When a line below contains the word "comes", copy that line.

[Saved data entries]
┄┄┄┄┄┄┄┄┄┄

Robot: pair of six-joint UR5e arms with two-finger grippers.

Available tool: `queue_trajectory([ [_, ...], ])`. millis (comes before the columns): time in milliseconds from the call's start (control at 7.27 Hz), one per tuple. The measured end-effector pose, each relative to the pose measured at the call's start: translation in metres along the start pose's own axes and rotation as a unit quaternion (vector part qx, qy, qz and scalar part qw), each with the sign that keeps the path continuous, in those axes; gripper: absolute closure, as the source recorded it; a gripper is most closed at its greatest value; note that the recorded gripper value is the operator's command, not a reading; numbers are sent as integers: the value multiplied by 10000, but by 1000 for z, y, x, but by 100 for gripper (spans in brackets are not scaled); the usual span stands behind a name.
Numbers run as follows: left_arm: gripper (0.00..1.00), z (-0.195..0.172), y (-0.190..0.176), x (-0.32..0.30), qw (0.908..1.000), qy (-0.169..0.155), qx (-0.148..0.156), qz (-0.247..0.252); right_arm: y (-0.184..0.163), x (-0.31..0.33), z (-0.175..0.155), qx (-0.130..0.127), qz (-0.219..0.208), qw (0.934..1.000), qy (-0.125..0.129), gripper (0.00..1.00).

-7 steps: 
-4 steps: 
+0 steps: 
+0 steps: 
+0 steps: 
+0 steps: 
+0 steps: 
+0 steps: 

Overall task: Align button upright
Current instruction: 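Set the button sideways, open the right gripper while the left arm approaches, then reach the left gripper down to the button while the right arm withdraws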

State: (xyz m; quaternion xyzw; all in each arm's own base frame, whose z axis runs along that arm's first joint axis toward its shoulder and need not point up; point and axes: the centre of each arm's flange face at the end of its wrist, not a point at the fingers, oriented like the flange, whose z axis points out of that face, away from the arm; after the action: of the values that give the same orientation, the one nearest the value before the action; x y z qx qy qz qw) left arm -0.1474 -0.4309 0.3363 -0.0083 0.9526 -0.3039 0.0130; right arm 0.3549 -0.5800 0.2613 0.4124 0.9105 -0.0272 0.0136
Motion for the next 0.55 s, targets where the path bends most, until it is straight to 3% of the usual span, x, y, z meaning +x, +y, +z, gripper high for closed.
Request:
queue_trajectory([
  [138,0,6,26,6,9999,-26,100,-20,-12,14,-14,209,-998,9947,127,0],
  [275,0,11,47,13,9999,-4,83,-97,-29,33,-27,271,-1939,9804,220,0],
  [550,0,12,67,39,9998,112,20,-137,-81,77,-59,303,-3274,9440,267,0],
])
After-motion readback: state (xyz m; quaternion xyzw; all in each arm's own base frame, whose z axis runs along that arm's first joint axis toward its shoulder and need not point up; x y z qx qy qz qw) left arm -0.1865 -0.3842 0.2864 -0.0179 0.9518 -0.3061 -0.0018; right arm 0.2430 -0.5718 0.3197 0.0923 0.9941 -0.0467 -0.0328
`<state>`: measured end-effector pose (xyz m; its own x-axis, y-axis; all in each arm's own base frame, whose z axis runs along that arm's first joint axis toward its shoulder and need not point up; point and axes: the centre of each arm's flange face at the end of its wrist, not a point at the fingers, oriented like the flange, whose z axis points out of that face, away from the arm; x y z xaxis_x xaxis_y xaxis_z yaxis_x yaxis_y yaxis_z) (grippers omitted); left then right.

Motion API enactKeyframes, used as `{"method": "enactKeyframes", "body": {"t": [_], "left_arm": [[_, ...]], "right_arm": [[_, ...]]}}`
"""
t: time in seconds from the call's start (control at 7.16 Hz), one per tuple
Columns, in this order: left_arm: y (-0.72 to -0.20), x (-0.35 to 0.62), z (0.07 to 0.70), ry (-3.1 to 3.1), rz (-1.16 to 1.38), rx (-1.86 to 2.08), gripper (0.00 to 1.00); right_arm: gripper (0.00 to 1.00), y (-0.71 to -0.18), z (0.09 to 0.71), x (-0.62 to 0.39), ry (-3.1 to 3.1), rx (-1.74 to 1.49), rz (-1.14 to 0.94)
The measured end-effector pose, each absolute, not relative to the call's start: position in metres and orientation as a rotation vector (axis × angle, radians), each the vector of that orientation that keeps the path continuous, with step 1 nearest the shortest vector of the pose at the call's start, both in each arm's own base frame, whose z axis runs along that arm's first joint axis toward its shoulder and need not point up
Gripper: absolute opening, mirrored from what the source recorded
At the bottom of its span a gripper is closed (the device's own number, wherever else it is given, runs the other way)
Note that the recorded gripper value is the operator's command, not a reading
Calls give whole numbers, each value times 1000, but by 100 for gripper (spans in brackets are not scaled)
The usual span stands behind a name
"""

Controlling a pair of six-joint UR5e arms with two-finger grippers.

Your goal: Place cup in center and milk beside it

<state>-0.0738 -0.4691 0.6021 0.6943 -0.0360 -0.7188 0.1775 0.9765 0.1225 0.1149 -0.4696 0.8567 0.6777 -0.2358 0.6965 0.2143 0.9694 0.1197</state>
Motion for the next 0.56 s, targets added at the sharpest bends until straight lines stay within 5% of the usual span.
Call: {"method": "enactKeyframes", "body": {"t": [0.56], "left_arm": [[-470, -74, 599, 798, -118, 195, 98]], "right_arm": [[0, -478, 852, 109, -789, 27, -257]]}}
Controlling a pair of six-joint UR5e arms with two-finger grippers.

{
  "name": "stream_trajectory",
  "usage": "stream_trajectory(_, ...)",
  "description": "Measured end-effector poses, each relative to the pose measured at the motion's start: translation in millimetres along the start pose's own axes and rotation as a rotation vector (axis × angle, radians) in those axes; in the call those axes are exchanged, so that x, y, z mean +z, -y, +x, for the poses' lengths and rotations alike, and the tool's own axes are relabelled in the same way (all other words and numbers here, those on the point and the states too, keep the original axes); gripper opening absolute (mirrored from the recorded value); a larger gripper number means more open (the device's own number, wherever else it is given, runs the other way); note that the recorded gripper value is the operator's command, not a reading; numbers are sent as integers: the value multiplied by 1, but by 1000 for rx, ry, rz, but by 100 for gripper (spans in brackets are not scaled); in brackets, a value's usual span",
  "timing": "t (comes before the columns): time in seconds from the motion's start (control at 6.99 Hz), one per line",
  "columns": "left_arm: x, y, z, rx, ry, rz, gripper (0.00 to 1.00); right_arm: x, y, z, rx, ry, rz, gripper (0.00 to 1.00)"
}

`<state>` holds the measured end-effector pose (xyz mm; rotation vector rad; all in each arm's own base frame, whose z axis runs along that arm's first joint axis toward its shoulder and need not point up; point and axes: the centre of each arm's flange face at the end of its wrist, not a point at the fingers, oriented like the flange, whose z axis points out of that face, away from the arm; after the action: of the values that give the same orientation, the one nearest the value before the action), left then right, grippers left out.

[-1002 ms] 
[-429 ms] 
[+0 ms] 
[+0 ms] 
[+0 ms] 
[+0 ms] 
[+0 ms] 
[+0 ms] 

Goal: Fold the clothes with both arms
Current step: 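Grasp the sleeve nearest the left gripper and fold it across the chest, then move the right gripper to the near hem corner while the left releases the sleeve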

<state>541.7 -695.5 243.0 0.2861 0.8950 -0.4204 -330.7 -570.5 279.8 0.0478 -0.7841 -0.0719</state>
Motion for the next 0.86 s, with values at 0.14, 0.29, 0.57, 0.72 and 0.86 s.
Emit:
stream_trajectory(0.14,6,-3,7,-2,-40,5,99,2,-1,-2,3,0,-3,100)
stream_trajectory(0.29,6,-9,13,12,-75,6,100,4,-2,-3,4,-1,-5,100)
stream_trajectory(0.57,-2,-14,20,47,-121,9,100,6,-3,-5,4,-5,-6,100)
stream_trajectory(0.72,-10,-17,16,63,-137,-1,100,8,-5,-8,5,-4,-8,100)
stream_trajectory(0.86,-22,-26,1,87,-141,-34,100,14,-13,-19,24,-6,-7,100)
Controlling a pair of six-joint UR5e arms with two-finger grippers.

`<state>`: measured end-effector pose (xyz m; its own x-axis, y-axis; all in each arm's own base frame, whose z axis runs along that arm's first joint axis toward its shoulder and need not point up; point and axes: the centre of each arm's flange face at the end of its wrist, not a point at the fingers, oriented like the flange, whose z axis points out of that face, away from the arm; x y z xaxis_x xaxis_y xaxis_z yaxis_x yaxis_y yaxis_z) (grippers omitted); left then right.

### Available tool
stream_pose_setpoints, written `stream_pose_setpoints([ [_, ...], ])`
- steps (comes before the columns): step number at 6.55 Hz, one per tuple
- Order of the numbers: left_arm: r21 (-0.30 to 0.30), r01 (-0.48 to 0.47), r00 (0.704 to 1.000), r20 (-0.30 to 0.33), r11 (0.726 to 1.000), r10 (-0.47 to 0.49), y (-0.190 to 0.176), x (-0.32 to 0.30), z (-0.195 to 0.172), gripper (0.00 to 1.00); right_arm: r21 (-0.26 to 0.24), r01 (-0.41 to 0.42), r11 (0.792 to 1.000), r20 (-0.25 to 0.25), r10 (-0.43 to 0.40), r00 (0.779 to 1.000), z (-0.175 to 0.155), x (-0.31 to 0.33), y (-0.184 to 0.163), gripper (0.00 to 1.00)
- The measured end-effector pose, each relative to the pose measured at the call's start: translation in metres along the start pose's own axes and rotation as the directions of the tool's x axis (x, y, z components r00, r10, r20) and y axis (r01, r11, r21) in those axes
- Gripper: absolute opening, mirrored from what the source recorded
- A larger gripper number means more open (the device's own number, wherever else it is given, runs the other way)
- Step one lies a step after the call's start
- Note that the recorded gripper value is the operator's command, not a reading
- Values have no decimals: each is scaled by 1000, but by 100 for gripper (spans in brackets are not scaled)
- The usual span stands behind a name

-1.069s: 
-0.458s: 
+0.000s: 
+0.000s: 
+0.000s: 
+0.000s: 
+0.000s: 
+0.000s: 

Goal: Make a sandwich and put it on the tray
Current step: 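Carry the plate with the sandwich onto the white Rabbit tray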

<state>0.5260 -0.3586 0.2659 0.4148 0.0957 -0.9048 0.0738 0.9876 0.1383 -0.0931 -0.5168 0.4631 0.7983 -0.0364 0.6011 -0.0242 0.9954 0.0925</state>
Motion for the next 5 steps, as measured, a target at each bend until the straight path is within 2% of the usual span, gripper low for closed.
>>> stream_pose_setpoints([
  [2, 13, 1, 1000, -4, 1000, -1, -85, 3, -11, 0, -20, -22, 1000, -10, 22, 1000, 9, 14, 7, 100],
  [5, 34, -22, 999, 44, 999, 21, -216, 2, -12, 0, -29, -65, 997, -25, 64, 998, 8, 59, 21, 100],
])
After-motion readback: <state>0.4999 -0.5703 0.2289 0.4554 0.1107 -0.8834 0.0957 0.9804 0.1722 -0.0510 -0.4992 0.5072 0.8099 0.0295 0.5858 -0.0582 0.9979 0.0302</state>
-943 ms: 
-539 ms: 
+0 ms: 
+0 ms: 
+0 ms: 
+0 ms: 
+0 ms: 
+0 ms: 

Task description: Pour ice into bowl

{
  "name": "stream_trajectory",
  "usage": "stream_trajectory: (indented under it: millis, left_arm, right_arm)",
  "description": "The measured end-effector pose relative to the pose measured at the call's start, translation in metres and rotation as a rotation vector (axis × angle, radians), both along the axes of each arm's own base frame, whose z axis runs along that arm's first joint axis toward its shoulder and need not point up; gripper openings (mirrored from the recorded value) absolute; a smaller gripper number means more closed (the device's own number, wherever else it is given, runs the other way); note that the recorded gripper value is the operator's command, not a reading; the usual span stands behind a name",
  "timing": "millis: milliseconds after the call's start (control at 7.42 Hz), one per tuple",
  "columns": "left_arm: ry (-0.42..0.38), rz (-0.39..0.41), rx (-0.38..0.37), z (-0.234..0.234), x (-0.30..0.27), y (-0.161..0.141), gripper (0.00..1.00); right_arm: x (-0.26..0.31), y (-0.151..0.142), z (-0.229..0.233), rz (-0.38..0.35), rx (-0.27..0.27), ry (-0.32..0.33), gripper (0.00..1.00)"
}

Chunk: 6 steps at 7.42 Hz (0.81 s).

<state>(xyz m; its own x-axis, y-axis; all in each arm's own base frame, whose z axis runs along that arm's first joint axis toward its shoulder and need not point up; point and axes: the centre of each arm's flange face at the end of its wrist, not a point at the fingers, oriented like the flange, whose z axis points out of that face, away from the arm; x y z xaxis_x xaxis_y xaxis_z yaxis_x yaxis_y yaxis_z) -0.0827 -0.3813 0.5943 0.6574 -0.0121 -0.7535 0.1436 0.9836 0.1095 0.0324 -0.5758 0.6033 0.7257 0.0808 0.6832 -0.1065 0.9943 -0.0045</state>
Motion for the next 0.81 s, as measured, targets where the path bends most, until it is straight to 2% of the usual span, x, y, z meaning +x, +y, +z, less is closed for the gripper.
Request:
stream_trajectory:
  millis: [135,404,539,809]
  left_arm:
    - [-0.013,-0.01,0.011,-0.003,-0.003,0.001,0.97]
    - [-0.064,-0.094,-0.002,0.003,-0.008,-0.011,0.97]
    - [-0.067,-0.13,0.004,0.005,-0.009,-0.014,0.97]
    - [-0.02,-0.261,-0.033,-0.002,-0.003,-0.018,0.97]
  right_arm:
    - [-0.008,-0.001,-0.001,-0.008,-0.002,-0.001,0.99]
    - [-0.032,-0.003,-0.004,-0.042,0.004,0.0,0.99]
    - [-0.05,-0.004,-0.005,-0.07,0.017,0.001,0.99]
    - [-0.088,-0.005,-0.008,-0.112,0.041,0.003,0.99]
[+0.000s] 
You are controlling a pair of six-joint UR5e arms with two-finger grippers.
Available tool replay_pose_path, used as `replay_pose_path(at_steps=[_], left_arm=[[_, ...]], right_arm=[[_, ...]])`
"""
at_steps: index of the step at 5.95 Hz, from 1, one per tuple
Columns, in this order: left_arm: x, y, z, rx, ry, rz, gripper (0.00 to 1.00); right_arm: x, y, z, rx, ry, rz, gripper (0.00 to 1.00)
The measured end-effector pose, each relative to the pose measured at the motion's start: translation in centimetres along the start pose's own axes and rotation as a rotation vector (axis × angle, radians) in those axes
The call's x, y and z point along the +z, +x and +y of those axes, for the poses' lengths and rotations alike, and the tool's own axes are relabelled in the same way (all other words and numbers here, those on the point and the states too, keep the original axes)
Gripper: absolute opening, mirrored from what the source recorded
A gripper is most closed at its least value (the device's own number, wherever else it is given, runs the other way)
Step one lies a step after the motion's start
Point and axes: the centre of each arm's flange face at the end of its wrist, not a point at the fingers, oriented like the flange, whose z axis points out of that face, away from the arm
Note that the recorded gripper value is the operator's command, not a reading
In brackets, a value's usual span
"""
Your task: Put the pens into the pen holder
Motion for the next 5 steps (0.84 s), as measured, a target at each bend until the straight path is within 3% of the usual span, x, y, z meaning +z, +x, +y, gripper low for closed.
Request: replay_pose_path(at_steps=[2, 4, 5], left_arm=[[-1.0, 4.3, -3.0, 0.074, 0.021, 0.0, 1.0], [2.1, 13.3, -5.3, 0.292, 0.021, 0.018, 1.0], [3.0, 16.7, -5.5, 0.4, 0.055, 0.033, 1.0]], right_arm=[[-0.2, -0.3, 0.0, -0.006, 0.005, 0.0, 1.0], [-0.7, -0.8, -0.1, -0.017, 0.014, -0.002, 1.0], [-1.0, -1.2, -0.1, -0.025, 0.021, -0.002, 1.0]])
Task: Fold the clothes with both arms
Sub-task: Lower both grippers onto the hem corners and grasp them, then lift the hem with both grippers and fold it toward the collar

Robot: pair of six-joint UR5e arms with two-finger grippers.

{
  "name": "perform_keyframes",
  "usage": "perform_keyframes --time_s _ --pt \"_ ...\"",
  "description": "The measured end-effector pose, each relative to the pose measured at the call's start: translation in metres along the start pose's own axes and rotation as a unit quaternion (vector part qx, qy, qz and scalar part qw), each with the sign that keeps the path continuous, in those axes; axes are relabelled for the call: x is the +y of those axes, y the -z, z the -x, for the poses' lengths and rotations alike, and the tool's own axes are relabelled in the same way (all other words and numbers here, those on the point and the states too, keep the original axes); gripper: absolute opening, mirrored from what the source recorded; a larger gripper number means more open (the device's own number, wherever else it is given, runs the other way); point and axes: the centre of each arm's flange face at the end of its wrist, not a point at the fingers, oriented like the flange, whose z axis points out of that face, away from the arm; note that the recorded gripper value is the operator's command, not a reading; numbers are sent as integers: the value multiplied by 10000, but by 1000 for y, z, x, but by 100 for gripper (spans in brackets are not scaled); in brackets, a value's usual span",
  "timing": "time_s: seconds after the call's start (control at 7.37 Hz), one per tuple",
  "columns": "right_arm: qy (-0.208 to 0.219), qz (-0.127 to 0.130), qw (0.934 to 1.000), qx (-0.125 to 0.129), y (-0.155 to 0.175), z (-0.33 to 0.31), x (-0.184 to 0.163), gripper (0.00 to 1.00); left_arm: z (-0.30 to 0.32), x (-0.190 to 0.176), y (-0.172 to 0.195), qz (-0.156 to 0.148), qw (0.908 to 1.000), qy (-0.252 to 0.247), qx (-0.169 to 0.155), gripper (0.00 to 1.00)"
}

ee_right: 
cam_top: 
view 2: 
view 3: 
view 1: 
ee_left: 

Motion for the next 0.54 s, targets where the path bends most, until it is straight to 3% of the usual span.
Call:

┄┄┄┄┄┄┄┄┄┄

Reply to the exercise:
Available tool: `queue_trajectory([ [_, ...], ])`. millis (comes before the columns): time in milliseconds from the call's start (control at 7.27 Hz), one per tuple. The measured end-effector pose, each relative to the pose measured at the call's start: translation in metres along the start pose's own axes and rotation as a unit quaternion (vector part qx, qy, qz and scalar part qw), each with the sign that keeps the path continuous, in those axes; gripper: absolute closure, as the source recorded it; a gripper is most closed at its greatest value; note that the recorded gripper value is the operator's command, not a reading; numbers are sent as integers: the value multiplied by 10000, but by 1000 for z, y, x, but by 100 for gripper (spans in brackets are not scaled); the usual span stands behind a name.
  "timing": "t (comes before the columns): time in seconds from the motion's start (control at 6.99 Hz), one per line",
- steps (comes before the columns): step number at 6.55 Hz, one per tuple

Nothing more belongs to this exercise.